Directions for this task:
Look below for the line containing "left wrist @" and the line containing "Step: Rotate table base"; repeat exactly those two lines and all lines between them, and nothing else.

Dataset extract:
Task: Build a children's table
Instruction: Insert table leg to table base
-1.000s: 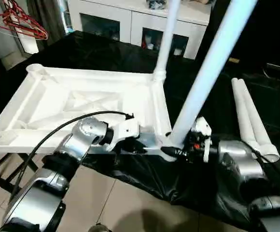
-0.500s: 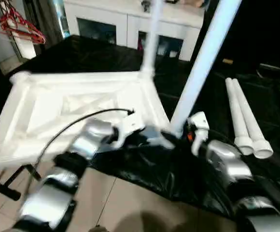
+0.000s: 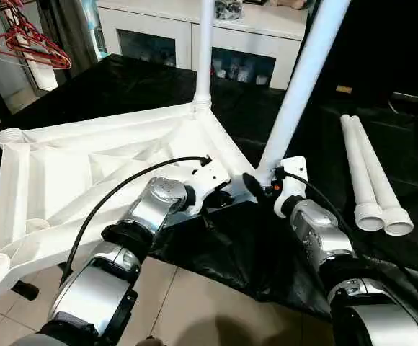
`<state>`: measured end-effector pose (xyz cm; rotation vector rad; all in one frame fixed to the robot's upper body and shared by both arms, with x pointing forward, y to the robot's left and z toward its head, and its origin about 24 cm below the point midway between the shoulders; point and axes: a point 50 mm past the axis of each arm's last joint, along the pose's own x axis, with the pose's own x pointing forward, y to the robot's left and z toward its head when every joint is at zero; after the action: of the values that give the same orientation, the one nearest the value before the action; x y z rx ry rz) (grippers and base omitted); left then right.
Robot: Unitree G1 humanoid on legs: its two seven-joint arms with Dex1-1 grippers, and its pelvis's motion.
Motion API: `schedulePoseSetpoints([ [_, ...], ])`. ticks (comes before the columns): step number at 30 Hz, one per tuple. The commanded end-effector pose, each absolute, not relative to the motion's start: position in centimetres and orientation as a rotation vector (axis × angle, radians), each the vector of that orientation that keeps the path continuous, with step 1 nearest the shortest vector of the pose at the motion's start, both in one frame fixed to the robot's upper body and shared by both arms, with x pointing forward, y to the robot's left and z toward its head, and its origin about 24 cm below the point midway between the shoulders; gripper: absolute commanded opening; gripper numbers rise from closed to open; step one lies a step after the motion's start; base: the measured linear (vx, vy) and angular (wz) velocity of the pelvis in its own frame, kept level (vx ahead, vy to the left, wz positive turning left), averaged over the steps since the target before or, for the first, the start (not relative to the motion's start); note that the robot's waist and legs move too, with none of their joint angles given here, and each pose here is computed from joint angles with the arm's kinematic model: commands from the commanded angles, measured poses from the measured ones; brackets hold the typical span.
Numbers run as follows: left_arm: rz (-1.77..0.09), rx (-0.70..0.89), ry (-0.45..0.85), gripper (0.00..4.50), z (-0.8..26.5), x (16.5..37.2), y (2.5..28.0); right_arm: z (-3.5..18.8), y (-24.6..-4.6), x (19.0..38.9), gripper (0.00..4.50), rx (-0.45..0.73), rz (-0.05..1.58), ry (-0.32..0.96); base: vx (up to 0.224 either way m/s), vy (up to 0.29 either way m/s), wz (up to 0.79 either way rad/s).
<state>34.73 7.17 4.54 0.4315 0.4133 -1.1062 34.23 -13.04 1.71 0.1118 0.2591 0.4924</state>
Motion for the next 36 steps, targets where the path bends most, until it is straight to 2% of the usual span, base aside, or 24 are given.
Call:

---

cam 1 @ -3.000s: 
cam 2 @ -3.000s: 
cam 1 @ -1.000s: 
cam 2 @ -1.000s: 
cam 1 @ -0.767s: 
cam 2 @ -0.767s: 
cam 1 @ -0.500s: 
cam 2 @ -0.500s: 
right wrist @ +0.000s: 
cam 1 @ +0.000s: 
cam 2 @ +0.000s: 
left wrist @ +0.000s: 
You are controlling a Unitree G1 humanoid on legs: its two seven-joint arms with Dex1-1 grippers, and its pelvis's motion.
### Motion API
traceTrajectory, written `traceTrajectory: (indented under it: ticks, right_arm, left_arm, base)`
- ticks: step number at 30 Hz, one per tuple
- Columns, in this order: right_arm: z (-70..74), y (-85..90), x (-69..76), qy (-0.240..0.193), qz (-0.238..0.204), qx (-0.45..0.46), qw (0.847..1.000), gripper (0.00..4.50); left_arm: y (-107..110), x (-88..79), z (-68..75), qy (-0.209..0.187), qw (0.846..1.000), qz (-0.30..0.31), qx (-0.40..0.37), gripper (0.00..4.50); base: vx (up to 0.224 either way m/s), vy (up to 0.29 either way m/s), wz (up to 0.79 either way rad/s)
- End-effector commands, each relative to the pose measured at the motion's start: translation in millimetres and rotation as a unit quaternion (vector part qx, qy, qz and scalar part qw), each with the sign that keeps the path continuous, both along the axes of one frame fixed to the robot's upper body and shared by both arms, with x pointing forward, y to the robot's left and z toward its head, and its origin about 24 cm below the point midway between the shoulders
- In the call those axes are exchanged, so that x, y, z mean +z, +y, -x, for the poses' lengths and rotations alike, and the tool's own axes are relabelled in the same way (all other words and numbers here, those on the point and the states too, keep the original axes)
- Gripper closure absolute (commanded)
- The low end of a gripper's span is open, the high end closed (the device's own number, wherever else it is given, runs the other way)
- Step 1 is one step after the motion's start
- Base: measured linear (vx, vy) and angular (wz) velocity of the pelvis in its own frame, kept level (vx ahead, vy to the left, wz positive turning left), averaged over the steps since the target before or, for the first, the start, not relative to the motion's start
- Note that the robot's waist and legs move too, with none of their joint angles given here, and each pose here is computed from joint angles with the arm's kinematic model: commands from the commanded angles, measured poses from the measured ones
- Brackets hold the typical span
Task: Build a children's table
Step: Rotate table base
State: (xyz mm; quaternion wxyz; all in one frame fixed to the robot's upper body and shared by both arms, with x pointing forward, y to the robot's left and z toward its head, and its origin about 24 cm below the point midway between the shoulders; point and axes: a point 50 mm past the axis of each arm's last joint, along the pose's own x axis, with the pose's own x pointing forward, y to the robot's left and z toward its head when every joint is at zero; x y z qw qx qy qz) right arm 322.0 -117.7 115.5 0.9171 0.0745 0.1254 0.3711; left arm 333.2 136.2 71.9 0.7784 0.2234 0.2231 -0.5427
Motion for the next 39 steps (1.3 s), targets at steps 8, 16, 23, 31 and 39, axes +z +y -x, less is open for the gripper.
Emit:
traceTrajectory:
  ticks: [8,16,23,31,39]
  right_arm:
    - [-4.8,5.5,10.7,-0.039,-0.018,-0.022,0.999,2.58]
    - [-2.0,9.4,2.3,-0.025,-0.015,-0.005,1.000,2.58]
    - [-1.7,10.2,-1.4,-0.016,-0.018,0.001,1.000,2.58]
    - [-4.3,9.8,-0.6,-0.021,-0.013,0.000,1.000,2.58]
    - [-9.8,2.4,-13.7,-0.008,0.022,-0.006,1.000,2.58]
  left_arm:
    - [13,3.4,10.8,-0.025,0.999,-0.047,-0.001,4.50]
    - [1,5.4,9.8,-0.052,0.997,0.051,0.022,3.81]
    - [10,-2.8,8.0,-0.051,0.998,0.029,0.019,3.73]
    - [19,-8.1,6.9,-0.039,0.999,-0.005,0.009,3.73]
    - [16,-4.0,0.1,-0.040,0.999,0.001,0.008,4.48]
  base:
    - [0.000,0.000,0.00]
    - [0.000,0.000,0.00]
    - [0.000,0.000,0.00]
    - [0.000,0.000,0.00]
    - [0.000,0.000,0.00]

Written reply:
left wrist @ +0.000s: 
You are controlling a Unitree G1 humanoid on legs: its two seven-joint arms with Dex1-1 grippers, and its pelvis's motion.
### Motion API
traceTrajectory, written `traceTrajectory: (indented under it: ticks, right_arm, left_arm, base)`
- ticks: step number at 30 Hz, one per tuple
- Columns, in this order: right_arm: z (-70..74), y (-85..90), x (-69..76), qy (-0.240..0.193), qz (-0.238..0.204), qx (-0.45..0.46), qw (0.847..1.000), gripper (0.00..4.50); left_arm: y (-107..110), x (-88..79), z (-68..75), qy (-0.209..0.187), qw (0.846..1.000), qz (-0.30..0.31), qx (-0.40..0.37), gripper (0.00..4.50); base: vx (up to 0.224 either way m/s), vy (up to 0.29 either way m/s), wz (up to 0.79 either way rad/s)
- End-effector commands, each relative to the pose measured at the motion's start: translation in millimetres and rotation as a unit quaternion (vector part qx, qy, qz and scalar part qw), each with the sign that keeps the path continuous, both along the axes of one frame fixed to the robot's upper body and shared by both arms, with x pointing forward, y to the robot's left and z toward its head, and its origin about 24 cm below the point midway between the shoulders
- In the call those axes are exchanged, so that x, y, z mean +z, +y, -x, for the poses' lengths and rotations alike, and the tool's own axes are relabelled in the same way (all other words and numbers here, those on the point and the states too, keep the original axes)
- Gripper closure absolute (commanded)
- The low end of a gripper's span is open, the high end closed (the device's own number, wherever else it is given, runs the other way)
- Step 1 is one step after the motion's start
- Base: measured linear (vx, vy) and angular (wz) velocity of the pelvis in its own frame, kept level (vx ahead, vy to the left, wz positive turning left), averaged over the steps since the target before or, for the first, the start, not relative to the motion's start
- Note that the robot's waist and legs move too, with none of their joint angles given here, and each pose here is computed from joint angles with the arm's kinematic model: commands from the commanded angles, measured poses from the measured ones
- Brackets hold the typical span
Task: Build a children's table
Step: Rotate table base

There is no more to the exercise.